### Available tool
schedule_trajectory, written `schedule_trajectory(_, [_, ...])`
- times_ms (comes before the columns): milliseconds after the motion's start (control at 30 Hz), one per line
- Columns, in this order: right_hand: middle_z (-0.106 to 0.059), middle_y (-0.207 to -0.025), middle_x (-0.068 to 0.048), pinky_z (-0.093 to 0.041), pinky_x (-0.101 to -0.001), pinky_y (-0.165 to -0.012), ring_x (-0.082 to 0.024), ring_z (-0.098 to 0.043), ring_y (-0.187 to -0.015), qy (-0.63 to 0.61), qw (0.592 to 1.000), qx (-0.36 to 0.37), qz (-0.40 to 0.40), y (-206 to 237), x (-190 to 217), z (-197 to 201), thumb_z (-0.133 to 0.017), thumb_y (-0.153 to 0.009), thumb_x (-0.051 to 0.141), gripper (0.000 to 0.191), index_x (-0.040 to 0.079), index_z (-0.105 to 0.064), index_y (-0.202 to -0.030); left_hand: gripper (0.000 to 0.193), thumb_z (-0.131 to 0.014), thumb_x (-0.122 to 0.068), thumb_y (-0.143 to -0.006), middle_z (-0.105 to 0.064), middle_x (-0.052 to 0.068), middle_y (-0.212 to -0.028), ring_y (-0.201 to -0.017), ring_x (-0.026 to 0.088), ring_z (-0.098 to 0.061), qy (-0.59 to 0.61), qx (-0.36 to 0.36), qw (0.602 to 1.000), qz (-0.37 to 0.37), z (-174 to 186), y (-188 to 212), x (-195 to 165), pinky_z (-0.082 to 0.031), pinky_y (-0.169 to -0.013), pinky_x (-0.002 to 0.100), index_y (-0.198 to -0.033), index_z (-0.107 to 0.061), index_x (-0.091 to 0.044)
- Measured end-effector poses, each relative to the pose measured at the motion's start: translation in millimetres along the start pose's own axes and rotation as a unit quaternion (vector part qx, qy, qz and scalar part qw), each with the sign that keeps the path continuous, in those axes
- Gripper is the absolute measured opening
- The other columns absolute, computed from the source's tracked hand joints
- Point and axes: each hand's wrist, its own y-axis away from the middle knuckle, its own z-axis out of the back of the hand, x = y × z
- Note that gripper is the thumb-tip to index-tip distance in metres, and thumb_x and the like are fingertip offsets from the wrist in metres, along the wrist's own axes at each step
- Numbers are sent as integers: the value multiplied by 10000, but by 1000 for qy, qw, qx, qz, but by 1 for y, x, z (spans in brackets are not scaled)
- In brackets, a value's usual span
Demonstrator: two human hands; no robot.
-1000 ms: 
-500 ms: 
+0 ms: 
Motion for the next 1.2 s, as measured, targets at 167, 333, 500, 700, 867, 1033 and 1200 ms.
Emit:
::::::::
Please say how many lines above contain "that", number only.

2